Alistair shifted against him. ‘Can we have this conversation when I’m wearing something with a back to it?’

‘Where are you going?’

‘I need a piss. And don’t you dare suggest I use the bedpan.’

‘Believe me, I wasn’t going to. It would be good to keep some mystery in this relationship.’ He laughed softly as Alistair padded across to the bathroom, hospital gown gaping open at the back. ‘You know, there are ties. If you did them up, it would be a little less chilly.’ Alistair reached behind himself. ‘But please don’t on my behalf. The view’s great.’

His only response he got was the finger before the bathroom door closed firmly.

.  
.  
.

It was a couple of hours before the pharmacy issued Alistair’s prescription and the nurses found his clothes. Harry drove them home.

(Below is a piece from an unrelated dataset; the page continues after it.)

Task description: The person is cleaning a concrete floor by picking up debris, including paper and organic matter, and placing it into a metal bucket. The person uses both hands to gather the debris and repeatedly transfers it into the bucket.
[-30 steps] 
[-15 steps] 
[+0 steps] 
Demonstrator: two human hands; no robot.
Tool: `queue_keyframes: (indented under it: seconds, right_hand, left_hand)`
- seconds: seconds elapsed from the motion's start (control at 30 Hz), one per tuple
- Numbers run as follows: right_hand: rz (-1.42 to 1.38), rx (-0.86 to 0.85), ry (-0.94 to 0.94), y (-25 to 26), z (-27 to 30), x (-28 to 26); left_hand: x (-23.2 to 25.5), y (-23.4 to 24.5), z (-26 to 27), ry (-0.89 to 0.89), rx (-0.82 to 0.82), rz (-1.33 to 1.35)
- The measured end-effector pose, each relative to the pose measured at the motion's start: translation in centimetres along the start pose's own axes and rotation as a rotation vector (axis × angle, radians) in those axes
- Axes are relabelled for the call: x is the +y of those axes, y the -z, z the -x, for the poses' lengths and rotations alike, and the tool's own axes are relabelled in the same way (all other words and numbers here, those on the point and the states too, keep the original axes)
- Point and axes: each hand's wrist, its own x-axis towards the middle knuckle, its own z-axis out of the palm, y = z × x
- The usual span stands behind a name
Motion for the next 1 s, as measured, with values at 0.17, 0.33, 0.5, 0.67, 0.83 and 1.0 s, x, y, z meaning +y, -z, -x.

Alistair took a shower, desperate to wash off the antiseptic smell of the hospital. So Harry made a cafetiere of coffee, waited until the shower stopped and poured two mugs, taking them upstairs. Alistair was fast asleep, across the bed, still wrapped in a towel.

Leaving the mugs on the dresser, Harry lay down next to him, and within seconds, he too was asleep. When they woke, the sun was already setting.

.  
.  
.

They met two of Alistair’s friends a week later in a pub on Baker Street. Jim and Gary were ex-coppers Alistair had worked closely with in the past, and that should have rung alarm bells but Harry was so happy to be meeting them he was caught off guard. 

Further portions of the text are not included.